Vent'anni di Carapace: l’arte di Pomodoro scolpisce il vino umbro
Visionaria, immersiva, simbolica: la cantina-scultura progettata da Arnaldo Pomodoro per le Tenute Lunelli compie vent’anni. Un anniversario che celebra l’unione tra arte, architettura e terroir nel cuore di Tenuta Castelbuono, e consacra il Carapace come icona del turismo enoculturale.
Nel 2005, Arnaldo Pomodoro immaginava un luogo dove il vino potesse nascere “dentro la scultura”. Da quella visione è nato il Carapace, la prima cantina-scultura al mondo, pensata per le Tenute Lunelli e realizzata tra i vigneti di Montefalco. Una grande cupola in rame solcata da crepe, come fosse emersa dal terreno stesso, con un dardo rosso infisso nel paesaggio a marcare il confine tra opera d’arte e natura.
Dalla vigna all’architettura
Il progetto si radica nel 2001, quando la famiglia Lunelli scopre il fascino del Sagrantino e acquista storici vigneti in Umbria. Due anni dopo arriva la prima annata e, con essa, la volontà di creare una cantina che celebrasse l’identità del territorio. L’amicizia tra i Lunelli e Pomodoro, nata negli anni ’80, dà vita a un’idea che unisce longevità (la tartaruga, simbolo evocato dalla forma del Carapace), tempo e memoria.
Premi, vino e cultura
Inaugurato nel 2012, il Carapace ha subito ottenuto il Premio UNESCO “La Fabbrica nel Paesaggio”, partecipando anche alla Biennale di Venezia. Oggi è stato inserito nei World’s Best Vineyards 2024 come “Highest New Entry”, al 25° posto: un risultato che certifica il valore culturale ed enoturistico della cantina.

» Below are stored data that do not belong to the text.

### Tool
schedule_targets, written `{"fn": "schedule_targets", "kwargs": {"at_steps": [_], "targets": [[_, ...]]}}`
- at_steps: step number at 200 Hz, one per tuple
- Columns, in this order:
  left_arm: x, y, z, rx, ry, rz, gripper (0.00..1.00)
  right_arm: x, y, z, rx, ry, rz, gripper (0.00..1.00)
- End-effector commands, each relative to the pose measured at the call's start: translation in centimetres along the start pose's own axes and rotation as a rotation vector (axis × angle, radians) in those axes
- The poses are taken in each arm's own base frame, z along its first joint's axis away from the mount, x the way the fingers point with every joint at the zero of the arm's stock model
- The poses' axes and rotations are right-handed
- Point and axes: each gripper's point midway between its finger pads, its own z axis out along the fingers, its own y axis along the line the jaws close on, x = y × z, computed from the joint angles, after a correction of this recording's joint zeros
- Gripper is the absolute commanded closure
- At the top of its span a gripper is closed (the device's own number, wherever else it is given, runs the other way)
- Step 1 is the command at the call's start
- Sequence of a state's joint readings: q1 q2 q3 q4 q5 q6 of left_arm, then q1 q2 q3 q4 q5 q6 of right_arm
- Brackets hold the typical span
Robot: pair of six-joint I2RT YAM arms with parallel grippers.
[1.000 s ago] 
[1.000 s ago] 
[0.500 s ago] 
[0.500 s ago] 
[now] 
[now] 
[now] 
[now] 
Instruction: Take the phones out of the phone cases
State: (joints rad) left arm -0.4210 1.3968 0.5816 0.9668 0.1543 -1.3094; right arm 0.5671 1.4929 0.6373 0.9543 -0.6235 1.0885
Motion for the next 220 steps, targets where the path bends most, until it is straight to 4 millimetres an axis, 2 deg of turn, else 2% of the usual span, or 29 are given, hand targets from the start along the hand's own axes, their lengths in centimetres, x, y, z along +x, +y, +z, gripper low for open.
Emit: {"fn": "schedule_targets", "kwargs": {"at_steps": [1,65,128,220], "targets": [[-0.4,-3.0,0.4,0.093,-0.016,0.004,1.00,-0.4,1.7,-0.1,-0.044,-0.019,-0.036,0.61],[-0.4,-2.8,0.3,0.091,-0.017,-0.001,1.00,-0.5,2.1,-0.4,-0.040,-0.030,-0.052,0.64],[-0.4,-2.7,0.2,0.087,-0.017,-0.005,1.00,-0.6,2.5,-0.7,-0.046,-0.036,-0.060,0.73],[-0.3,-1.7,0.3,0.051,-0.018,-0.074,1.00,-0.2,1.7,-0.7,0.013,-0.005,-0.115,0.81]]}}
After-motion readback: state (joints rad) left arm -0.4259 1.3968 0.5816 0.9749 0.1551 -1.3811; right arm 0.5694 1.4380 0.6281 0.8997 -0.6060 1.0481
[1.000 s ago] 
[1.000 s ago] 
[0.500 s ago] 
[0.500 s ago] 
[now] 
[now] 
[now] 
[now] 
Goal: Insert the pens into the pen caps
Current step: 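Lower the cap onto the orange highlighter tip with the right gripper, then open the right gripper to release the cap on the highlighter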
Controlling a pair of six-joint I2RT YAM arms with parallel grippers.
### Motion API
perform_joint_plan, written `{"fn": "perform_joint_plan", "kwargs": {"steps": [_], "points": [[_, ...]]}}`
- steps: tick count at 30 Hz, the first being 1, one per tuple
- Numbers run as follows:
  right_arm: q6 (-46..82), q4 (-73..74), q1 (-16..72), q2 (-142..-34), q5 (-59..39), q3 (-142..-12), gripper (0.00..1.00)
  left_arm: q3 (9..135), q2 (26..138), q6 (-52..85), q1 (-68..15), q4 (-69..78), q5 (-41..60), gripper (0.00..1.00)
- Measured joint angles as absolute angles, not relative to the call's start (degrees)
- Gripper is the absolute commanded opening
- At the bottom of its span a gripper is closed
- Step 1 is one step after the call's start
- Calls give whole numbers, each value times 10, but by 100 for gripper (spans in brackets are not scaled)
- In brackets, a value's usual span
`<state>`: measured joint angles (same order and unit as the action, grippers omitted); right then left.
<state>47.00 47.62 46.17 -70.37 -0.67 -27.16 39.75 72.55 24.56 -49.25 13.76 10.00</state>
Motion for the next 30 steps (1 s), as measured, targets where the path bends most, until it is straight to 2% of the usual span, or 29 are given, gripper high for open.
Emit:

Il Carapace è anche casa dei grandi vini delle Tenute Lunelli: dal Montefalco Sagrantino al Carapace Lunga Attesa, passando per i Montefalco Rosso Lampante e Ziggurat, tutti riconosciuti dalle principali guide italiane e internazionali.
Vent’anni scolpiti nel tempo
Il ventesimo anniversario è l’occasione per ribadire la forza di un progetto che ha saputo coniugare arte, vino e sostenibilità. Ma è anche il tributo a un’amicizia, quella tra Pomodoro e Lunelli, che ha prodotto opere come la spirale Centenarium e il Disco Ferrari Trento per i 90 anni della casa. Un’eredità culturale viva, oggi rafforzata anche dal sostegno alla Fondazione Arnaldo Pomodoro, di cui Matteo Lunelli è membro del CdA.
Un'opera da visitare, da vivere e da degustare. Nel cuore verde dell’Italia, dove l’arte parla il linguaggio del vino.